The conventional wisdom is that the economic crisis is the reason Sen. Barack Obama is up in the polls.
The conventional wisdom is wrong. Not about Obama being up in the polls, of course, but about why that is so. Obama is up in the polls not because of the economic crisis, but because the reason for the economic crisis, the festering root of it all that has twisted the U.S. financial system beyond recognition, is being ignored in our narrative-creating centers, from the mainstream media to Congress to the White House to the presidential candidates themselves.
Since Obama can only stay up in the polls as long as this all-important reason remains an unspoken, murky kind of secret, I can well understand his obvious inclination to change the subject.
The fact is, if American citizens become too widely acquainted with the fact that race-based social engineering virtually created the sub-prime mortgage industry that has transformed the U.S. economy into The Titanic, Obama will sink in the polls. That's because race-based social engineering is what Obama both advanced as a so-called community organizer, and later funded as an official of Chicago's Woods Fund, where he served alongside unrepentant terrorist and political ally William Ayers -- another phantom political fact citizens now pondering their presidential votes are not supposed to consider.
But I digress. The question is, how exactly did the government overlay of race-based goals onto the real estate marketplace help create the sub-prime mortgage industry, which, having imploded, triggered the current economic crisis, and what did Obama have to do with it?
The answer goes back to one of those totalitarian drawing boards where social engineers draft their human havoc. Not "enough" minorities owned homes, the social engineers decided, because not "enough" minorities were eligible for mortgages, the social engineers concluded. Therefore, in the bean-counting name of what "should" be, the social engineers effectively junked all bottom-line, non-racial markers of mortgage eligibility, from steady employment and clean credit to the all-important down payment, that banks have traditionally relied on to determine the difference between a good and a bad credit risk. This paved the way for increasingly unconventional "sub prime" loans for all (including rubber-check-writing deadbeats, speculators and novices-in-over-their-heads of all races). The social engineers claimed victory for what they called "affordable housing" -- which also paradoxically created a vast market of extremely unaffordable housing -- but it was just a house of card!
s. The real estate bubble popped, the bad loans came crashing down, and the world markets came tumbling after.
Back in the early 1990s, however, it was all still coming together. Writing in the New York Post, Stanley Kurtz described some of the techniques community organizers use to intimidate banks into making bad loans: "In the name of fairness to minorities, community organizers occupy private offices, chant inside bank lobbies, and confront executives at their homes -- and thereby force financial institutions to direct hundreds of millions of dollars in mortgages to low-credit customers."

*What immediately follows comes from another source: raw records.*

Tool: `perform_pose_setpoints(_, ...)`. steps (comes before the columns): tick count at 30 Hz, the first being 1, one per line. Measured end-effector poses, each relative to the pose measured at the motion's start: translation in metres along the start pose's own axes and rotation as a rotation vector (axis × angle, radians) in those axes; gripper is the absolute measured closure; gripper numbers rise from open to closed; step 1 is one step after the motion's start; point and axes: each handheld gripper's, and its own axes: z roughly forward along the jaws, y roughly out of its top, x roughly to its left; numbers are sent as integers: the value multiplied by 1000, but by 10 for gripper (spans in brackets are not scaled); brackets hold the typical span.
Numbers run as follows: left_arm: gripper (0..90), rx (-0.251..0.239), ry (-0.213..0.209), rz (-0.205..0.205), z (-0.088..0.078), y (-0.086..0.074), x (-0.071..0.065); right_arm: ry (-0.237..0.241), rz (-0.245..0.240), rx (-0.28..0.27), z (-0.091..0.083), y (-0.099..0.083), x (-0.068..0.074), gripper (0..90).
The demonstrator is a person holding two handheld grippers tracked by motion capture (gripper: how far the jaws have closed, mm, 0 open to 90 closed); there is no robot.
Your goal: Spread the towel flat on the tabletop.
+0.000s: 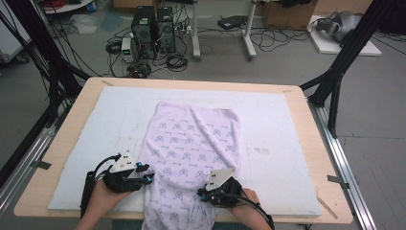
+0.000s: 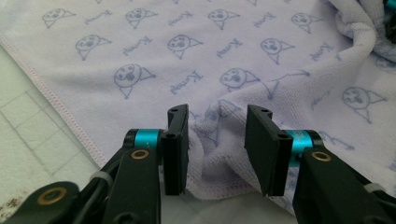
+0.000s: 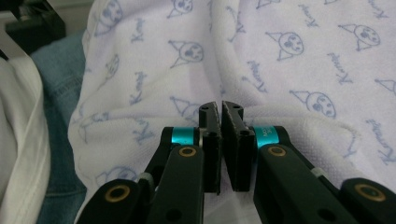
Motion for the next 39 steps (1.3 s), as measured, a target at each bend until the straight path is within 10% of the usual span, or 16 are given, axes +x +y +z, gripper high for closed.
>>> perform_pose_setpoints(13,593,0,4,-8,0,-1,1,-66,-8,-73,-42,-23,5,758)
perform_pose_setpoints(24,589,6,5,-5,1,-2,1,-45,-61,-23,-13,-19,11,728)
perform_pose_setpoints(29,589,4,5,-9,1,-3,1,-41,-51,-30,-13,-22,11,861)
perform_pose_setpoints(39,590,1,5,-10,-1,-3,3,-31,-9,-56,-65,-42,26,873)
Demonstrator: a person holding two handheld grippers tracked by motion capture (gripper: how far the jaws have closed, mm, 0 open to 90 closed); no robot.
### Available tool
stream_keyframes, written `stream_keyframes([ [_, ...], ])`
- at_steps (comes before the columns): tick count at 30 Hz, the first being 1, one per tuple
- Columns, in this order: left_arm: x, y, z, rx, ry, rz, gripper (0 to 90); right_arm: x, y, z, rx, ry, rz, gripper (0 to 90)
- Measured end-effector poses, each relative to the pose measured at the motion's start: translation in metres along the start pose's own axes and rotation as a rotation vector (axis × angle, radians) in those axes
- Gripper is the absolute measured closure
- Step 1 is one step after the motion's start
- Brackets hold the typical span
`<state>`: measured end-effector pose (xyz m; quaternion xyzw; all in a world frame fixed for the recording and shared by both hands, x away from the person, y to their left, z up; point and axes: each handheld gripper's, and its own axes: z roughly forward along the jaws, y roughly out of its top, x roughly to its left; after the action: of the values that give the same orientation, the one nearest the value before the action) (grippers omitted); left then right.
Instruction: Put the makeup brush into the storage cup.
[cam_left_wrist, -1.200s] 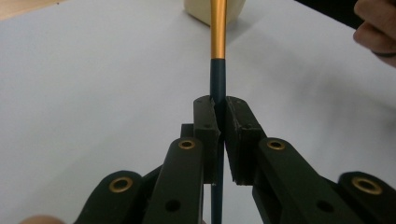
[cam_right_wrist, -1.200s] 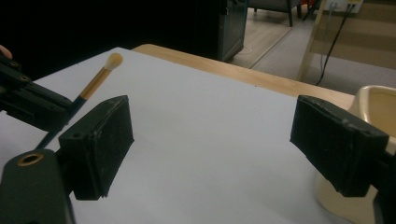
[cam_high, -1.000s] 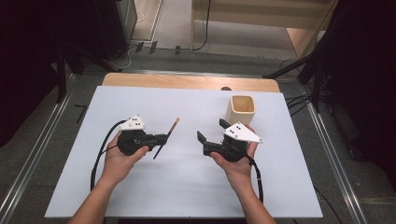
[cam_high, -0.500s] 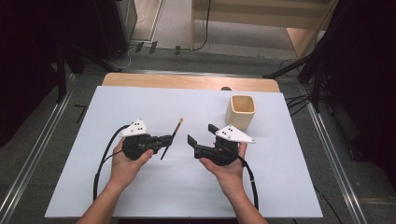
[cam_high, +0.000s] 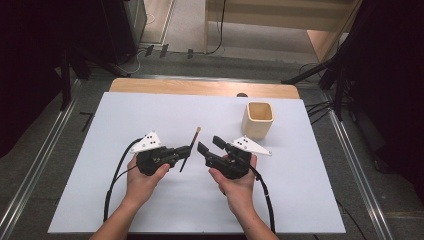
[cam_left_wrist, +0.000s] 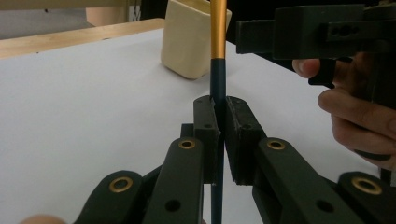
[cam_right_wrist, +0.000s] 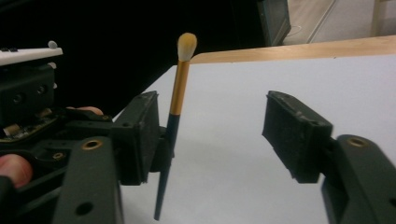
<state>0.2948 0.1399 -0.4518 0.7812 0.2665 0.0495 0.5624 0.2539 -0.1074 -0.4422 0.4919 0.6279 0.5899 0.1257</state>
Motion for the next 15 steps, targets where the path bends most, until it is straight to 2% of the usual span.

He continued: "In other words, community organizers help to undermine the U.S. economy by pushing the banking system into a sinkhole of bad loans. And Obama has spent years training and funding the organizers who do it."
Kurtz went on to detail the nature of that training and funding in concert with ACORN (the Association of Community Organizers for Reform Now), an essential component in the drive to force banks "kicking and screaming" as Madeline Talbott, one of Obama's close ACORN associates put it, into the risky loan business. At one point, Kurtz reported, "Obama was training the army of ACORN organizers who participated in Madeline Talbott's drive against Chicago's banks."
Will America elect someone this far left wing to take charge of the Federal Reserve Bank? Terrifying thought. To be sure, it wasn't just community shakedown artists who brought our current crisis about. They had massive help along the way, as "affirmative action lending" practices were foisted on the banking industry at the national level, particularly during the presidencies of Carter, Clinton and, yes, George W. Bush. These lending practices were further institutionalized once government-sponsored Fannie Mae and Freddie Mac, under the astronomically well-paid leadership of Fannie CEO James A. Johnson, began snapping up high-risk loans and repackaging them for sale on the world market. Johnson, whom Obama, of course, chose to lead his vice-presidential selection committee (until financial shenanigans over a sweetheart housing loan forced him out) even set a goal for Fannie Mae to buy up $1 trillion in low-income loans to ensure that, as CNSNews.com quoted him as saying, "every American who wants to get a mortgage will have their loan approved."
Well, they did. And it didn't work out so well, did it? Such is the human cost of social engineering, whether on Wall Street, Main Street or Red Square. No wonder Obama doesn't seem to want to discuss the pesky details. "The main thing is to just move away from this hyper-political environment and recognize the house is on fire," he recently said.
That's the main thing? "Let's put out the fire first," he added, "and we can figure out what caused it."
Later, he means. A lot later. Like after Election Day when it's too late to vote for the other guy. Because what voters in their right minds would expect the man who likes to set the fires to put them out?